Jack arrived quickly, and I excused myself. I sipped some orange juice in the lounge, lying on the couch. After twenty minutes, I began to feel better. “Neurocardiogenic syncope,” I whispered to myself. The autonomic nervous system briefly shutting down the heart. Or, as it’s more commonly known, a case of the nerves. A rookie problem. This was not how I’d envisioned my return to the OR. I went to the locker room, threw my dirty scrubs in the laundry, and put on my civilian clothes. On the way out, I grabbed a stack of clean scrubs. Tomorrow, I told myself, would be a better day.

It was. Every day, each case felt familiar but moved a little more slowly. On day three, I was removing a degenerated disc from a patient’s spine. I stared at the bulging disc, not remembering my exact move. The fellow supervising me suggested taking small bites with a rongeur.



“Yeah, I know that’s how it’s usually done,” I mumbled, “but there’s another way…”

I nibbled away for twenty minutes, my brain searching for the more elegant way I had learned to do this. At the next spinal level, it came back to me in a flash.

“Cobb instrument!” I called out. “Mallet. Kerrison.”

I had the whole disc removed in thirty seconds. “That’s how I do this,” I said.

Over the next couple of weeks, my strength continued to improve, as did my fluency and technique. My hands relearned how to manipulate submillimeter blood vessels without injury, my fingers conjuring up the old tricks they’d once known. After a month, I was operating a nearly full load.

I kept myself limited to operating, leaving the administration, patient care, and night and weekend calls to Victoria and the other senior residents. I had already mastered those skills, anyway, and needed to learn only the nuances of complex operations to feel complete. I ended my days exhausted beyond measure, muscles on fire, slowly improving. But the truth was, it was joyless. The visceral pleasure I’d once found in operating was gone, replaced by an iron focus on overcoming the nausea, the pain, the fatigue. Coming home each night, I would scarf down a handful of pain pills, then crawl into bed next to Lucy, who had returned to a full work schedule as well. She was now in the first trimester of pregnancy, with the baby due in June, when I would complete residency. We had a photo of our child as a blastocyst, taken just before implantation. (“She has your cell membrane,” I remarked to Lucy.) Still, I was determined to restore my life to its prior trajectory.



Another stable scan six months after diagnosis passed, and I reopened my job search. With my cancer under control, I might have several years left. It seemed the career I had worked for years to attain, which had disappeared amid disease, was now back in reach. I could almost hear trumpets sounding a victory fanfare.

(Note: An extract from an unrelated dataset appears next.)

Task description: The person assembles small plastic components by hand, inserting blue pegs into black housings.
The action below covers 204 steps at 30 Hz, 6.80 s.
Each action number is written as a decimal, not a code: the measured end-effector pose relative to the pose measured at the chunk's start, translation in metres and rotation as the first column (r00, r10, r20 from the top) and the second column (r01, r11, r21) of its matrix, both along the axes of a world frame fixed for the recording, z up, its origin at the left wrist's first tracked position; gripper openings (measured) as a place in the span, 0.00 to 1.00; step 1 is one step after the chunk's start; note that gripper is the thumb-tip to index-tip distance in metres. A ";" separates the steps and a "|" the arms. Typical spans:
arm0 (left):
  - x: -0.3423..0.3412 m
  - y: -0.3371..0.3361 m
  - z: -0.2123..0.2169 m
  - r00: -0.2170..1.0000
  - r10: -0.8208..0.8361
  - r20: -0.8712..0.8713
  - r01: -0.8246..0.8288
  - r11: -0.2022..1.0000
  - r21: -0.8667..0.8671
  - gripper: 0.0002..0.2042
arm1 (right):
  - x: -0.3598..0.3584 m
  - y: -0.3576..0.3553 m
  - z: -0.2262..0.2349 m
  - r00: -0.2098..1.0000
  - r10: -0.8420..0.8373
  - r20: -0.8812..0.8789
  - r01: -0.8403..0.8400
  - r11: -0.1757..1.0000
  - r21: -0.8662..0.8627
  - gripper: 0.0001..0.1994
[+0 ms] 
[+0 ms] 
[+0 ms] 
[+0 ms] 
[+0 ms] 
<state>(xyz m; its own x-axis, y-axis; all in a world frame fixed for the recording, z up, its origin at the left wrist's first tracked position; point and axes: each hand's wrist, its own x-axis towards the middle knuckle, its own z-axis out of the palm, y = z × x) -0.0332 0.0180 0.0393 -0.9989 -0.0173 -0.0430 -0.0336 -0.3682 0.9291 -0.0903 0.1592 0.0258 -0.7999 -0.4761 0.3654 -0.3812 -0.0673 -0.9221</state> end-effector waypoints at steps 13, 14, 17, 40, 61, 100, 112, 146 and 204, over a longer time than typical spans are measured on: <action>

During my next visit with Emma, we talked about life and where it was taking me. I recalled Henry Adams trying to compare the scientific force of the combustion engine and the existential force of the Virgin Mary. The scientific questions were settled for now, allowing the existential ones full play, yet both were in the doctor’s purview. I had recently learned that the surgeon-scientist position at Stanford—the job for which I had been heir apparent—had been filled while I was out sick. I was crushed, and told her so.

“Well,” she said, “this doctor-professor thing can be a real grind. But you know that already. I’m sorry.”

“Yeah, I guess the science that excited me was about twenty-year projects. Without that kind of time frame, I’m not sure I’m all that interested in being a scientist.” I tried to console myself. “You can’t get much done in a couple of years.”